Daniel King

Personal information
- Full name: Daniel Alexander King
- Born: 26 February 1983 (age 43) Canberra, Australian Capital Territory
- Height: 5 ft 7 in (1.70 m)
- Batting: Left-handed
- Role: Wicket-keeper

Domestic team information
- 2009–2010: Oxford University

Career statistics
| Competition | First-class |
| Matches | 2 |
| Runs scored | 191 |
| Batting average | 63.66 |
| 100s/50s | 1/0 |
| Top score | 189 |
| Catches/stumpings | 4/– |
- Source: Cricinfo, 10 July 2020

Academic background
- Alma mater: Australian National University (BA) University of Exeter (MA) Merton College, Oxford (DPhil)
- Thesis: Painful stories: the experience of pain and its narration in the Greek literature of the Imperial period (100–250) (2011)
- Doctoral advisor: Tim Whitmarsh

Academic work
- Discipline: Classics
- Sub-discipline: Greek culture

= Daniel King (academic) =

Australian classicist and cricketer

Daniel Alexander King (born 26 February 1983) is an Australian academic who lectures in Classics and a former first-class cricketer.

==Academic career==
King was born in Canberra, and studied Classics at the Australian National University. He completed an MA in Classical Languages and Literature at the University of Exeter, then gained a DPhil at Merton College at the University of Oxford. His doctoral supervisor was Professor Tim Whitmarsh.

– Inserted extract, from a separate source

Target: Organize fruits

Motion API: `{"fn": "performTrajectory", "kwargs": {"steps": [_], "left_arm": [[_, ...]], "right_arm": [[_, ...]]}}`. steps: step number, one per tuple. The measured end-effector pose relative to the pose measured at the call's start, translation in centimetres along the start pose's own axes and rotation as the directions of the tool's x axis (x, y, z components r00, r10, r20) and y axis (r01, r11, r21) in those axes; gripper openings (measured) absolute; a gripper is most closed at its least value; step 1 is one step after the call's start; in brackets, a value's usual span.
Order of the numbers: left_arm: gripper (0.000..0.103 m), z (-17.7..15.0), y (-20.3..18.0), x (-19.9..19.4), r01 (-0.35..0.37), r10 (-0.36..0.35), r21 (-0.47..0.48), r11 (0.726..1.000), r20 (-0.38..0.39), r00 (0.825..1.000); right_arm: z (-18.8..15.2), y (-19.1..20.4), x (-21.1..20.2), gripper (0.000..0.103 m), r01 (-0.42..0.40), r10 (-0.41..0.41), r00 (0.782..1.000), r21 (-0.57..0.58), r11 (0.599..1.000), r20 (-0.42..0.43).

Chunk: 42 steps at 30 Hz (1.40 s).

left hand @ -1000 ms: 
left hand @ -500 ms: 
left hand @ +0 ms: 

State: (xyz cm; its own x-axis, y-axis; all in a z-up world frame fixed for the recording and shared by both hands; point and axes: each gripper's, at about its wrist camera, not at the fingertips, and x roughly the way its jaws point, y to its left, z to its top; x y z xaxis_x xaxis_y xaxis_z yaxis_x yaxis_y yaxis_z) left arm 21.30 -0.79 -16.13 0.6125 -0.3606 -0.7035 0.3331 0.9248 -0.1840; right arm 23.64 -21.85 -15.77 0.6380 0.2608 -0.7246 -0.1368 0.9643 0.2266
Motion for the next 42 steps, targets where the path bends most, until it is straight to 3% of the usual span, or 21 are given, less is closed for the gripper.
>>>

Since 2012, King has taught classics at the University of Exeter, initially appointed as Leventis Lecturer in the Impact of Greek Culture. His position was initially funded through a grant from the A. G. Leventis Foundation and has since been made permanent by the university.

In 2019, he gave a public lecture at The Hellenic Centre as part of that year's Leventis Lecture series. His talk was titled, "Doctors' stories: case-histories and narratives of diagnosis in ancient and modern medicine".

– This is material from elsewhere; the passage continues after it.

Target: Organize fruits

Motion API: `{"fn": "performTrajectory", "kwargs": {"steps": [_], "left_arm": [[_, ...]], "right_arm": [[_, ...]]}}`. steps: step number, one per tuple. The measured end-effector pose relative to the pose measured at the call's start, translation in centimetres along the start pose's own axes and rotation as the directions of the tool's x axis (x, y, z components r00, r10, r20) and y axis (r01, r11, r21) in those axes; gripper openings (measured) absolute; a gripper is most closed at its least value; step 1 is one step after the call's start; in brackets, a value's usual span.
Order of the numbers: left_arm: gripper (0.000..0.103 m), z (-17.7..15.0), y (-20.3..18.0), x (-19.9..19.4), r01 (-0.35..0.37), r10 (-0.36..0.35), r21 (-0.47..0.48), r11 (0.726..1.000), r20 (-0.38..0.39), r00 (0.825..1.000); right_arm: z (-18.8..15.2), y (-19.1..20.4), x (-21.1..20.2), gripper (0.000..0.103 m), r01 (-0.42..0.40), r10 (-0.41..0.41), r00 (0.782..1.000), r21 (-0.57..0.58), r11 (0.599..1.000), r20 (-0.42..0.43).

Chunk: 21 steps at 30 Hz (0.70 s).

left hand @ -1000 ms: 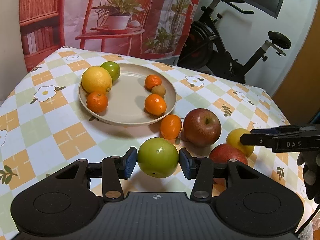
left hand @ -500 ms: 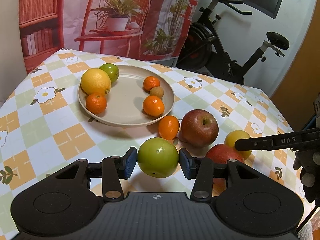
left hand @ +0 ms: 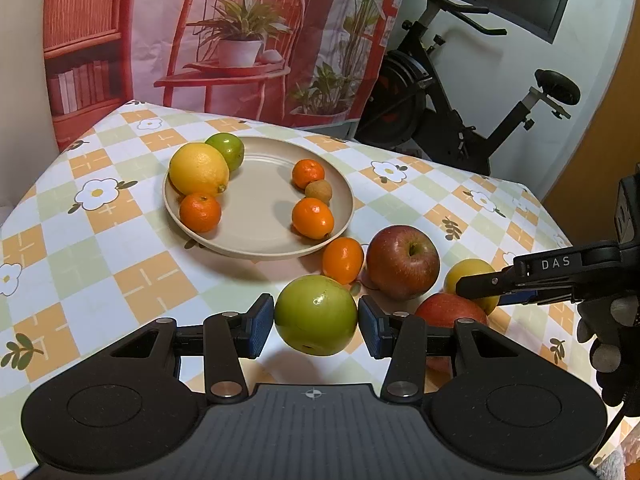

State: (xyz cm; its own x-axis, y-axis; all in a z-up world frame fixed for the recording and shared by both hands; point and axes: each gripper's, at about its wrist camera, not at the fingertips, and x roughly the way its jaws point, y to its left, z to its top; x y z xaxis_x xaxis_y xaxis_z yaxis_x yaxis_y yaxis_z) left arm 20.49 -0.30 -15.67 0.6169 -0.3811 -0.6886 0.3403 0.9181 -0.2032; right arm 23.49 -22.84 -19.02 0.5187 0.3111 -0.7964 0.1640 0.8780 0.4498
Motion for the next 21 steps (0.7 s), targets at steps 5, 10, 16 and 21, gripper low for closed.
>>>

King has written and co-edited books in the field of classical studies, including:
- King, Daniel (2017). "Experiencing Pain in Imperial Greek Culture"
- Co-edited with Boris Chrubasik: Chrubasik, Boris (2017). "Hellenism and the Local Communities of the Eastern Mediterranean"
- Co-edited with Jacqueline Clarke and Han Baltussen: Clarke, Jacqueline (2023). "Pain narratives in Greco-Roman writings: studies in the representation of physical and mental suffering"

==Cricket career==
While studying at Oxford, King made two appearances in first-class cricket for Oxford University against Cambridge University in The University Matches of 2009 and 2010. In the 2010 fixture, King scored 189 runs opening the batting in the Oxford first innings of 611 for 5 declared, sharing in an opening partnership of 259 in 218 minutes with Sam Agarwal. He then kept wicket through the two Cambridge innings, taking two catches and not conceding a bye as Oxford went on to an innings victory. In his two innings in the 2009 match he had scored just 2 runs.